Winter Hours: Tours begin at 10a, last tour 4p. Tea Room and Gift Shop open to 5p. Plan Visit >

Telling your Fortune in a Teacup

Within the American tea room movement of the 1920s, gypsy tea rooms emerged as a unique phenomenon with roots that extended back to the 1880s.

Many immigrant women had established fortune-telling enterprises in major American cities, but the practice had been frowned on and ordinances were enacted to ban payment for fortune-telling services. In an effort to bypass such laws, fortune-telling was moved into tea rooms where the service was offered for “free” with a purchase of 25 cents or more.

Throughout the 1920s and 1930s, gypsy tea rooms thrived in Boston, New York City, Cleveland, St. Petersburg, Kansas City, and Los Angeles. Chicago’s Gypsy Tea Room on West Munroe may have been the city’s first tea room, and the Garden of Zanzibar Tea Room on West Randolph Street was another early fortune-telling establishment in the Windy City.

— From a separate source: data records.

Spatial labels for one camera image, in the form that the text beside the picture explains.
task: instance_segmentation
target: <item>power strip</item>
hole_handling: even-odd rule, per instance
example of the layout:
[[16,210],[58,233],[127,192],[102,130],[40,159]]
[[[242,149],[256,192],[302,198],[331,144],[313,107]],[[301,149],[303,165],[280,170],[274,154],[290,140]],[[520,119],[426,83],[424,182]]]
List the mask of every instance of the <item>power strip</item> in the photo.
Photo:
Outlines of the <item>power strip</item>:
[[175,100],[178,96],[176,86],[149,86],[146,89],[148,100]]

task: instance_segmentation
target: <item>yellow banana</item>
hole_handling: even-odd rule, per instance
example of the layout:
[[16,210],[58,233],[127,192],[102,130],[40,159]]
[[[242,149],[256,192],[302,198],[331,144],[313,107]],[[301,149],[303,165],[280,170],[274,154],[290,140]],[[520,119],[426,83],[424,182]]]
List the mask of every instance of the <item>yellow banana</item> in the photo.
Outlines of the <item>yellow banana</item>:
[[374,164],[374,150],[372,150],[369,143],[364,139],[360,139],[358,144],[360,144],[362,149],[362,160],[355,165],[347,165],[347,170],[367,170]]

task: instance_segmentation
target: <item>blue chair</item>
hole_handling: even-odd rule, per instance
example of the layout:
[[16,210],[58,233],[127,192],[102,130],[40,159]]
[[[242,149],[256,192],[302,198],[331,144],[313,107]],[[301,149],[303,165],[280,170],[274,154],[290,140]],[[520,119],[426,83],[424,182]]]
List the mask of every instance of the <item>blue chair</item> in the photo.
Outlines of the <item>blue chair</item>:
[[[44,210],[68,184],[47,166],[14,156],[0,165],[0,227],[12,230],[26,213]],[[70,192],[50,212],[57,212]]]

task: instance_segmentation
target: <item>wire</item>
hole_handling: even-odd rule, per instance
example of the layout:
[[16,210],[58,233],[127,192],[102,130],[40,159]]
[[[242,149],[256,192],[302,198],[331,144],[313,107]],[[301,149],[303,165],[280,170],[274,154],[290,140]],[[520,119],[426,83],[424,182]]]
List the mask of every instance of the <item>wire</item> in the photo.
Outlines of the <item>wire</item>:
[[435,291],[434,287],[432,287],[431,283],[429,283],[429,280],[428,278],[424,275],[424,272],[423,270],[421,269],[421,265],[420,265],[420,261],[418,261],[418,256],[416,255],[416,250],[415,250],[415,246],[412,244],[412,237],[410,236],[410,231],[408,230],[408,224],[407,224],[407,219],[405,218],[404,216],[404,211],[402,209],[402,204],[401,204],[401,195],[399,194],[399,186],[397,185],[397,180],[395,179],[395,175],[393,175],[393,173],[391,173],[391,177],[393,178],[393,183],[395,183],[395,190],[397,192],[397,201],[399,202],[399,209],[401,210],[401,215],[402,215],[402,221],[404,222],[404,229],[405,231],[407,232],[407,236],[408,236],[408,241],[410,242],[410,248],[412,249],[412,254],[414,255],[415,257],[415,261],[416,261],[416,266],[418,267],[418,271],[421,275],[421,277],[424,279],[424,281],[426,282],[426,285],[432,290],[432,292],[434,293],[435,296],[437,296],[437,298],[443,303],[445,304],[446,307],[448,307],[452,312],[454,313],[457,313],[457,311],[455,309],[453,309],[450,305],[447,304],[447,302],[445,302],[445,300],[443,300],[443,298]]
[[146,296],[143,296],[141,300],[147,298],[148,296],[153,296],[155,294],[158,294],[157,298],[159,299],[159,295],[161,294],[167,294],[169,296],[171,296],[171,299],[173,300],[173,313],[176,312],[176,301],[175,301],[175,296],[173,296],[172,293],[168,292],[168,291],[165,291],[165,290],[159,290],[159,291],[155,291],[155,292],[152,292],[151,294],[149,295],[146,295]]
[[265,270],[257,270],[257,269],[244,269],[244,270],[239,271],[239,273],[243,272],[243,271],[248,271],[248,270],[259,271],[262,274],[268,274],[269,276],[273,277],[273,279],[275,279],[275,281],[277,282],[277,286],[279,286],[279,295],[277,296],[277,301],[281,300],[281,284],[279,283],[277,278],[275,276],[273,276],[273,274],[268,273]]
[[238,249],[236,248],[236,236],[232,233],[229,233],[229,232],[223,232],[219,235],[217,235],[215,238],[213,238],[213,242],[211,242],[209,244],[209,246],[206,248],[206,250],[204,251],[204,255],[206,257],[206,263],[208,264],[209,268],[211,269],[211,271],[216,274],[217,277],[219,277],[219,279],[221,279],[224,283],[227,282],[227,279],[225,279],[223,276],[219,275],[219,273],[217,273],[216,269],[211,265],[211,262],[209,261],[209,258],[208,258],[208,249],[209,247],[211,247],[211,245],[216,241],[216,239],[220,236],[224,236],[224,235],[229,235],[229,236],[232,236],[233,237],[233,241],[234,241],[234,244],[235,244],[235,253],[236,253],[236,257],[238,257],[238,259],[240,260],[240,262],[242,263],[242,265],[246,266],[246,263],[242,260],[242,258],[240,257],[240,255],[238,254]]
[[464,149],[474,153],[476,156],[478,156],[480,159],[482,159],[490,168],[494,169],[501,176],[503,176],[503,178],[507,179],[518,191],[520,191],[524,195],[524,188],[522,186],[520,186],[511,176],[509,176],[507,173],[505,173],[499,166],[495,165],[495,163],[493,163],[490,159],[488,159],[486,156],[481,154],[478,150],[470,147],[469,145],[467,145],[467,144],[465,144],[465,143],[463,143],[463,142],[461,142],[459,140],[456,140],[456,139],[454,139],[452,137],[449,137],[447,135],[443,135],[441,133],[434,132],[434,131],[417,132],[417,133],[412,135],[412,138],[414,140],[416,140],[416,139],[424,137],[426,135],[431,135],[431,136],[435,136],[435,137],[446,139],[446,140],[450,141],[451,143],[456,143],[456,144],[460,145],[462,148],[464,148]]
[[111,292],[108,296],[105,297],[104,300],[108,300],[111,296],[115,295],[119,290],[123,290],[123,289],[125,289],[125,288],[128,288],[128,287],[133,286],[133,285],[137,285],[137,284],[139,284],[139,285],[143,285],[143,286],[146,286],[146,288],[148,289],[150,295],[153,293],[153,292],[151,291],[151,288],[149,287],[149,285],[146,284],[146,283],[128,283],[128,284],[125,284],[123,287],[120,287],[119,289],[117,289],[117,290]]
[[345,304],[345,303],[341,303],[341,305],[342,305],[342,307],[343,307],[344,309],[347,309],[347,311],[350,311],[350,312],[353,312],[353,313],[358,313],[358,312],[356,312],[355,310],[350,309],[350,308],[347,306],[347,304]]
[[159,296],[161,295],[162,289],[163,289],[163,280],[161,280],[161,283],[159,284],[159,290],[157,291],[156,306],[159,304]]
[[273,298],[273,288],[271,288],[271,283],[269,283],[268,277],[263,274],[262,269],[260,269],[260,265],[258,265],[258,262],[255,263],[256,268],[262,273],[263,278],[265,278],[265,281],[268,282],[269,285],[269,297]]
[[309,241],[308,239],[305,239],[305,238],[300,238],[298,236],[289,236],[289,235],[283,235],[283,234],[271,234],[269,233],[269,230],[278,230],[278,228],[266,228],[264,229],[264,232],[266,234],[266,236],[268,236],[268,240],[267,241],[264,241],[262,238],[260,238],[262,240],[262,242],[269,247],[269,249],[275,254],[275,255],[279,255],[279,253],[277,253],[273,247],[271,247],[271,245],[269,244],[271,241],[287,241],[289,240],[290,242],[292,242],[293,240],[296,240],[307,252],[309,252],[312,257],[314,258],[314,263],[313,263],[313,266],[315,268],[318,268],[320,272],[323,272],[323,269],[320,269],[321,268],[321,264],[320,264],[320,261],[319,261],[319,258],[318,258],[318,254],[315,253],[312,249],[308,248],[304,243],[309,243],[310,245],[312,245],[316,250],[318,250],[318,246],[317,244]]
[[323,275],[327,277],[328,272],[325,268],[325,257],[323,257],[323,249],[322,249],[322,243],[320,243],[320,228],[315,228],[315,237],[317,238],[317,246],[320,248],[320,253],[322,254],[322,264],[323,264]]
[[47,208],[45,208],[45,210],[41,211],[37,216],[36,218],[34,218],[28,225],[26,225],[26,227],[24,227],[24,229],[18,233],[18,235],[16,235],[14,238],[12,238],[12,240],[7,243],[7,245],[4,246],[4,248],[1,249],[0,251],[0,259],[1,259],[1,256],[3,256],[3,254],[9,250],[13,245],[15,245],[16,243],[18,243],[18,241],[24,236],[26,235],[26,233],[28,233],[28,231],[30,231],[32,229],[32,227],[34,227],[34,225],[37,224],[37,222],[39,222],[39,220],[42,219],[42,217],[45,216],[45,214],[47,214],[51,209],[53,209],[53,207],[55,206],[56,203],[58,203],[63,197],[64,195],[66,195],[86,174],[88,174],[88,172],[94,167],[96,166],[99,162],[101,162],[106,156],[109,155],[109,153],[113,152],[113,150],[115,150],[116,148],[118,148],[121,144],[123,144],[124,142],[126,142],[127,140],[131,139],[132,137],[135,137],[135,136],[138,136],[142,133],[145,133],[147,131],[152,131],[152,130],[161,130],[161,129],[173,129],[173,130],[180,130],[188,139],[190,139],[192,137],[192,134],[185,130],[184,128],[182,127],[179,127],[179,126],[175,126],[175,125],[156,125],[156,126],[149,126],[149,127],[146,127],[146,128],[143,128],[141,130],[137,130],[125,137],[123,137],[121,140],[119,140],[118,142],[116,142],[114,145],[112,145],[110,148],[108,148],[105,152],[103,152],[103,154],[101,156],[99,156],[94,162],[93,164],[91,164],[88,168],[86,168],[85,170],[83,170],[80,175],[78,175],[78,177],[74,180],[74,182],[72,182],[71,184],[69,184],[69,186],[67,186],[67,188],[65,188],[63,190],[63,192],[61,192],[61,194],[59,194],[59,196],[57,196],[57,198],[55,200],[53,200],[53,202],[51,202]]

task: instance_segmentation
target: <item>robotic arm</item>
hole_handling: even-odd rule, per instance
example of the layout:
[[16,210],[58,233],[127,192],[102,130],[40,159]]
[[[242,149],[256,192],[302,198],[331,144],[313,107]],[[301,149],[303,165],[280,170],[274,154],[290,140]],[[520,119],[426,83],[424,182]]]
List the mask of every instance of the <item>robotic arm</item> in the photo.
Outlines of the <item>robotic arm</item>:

Cartoon of a gypsy reading tea leaves
Sheet music from the 1930s.

The Bottom of the Cup, located in the French Quarter of New Orleans, began offering “fortune telling, psychic readings and good tea” in 1929. It remains a busy operation today while maintaining the distinction of being one of America’s oldest tea rooms.

I stopped in for a cup of tea at The Bottom of the Cup just a few weeks before Hurricane Katrina visited the city in 2005. I didn’t have my fortune read but they assured me that I could call back when I returned home and they would give me a reading over the telephone. I’m not sure how that works but I was fascinated by the number of long distance fortune readers they had in curtained booths in the back.

Teacup
Early 20th century fortune telling teacup.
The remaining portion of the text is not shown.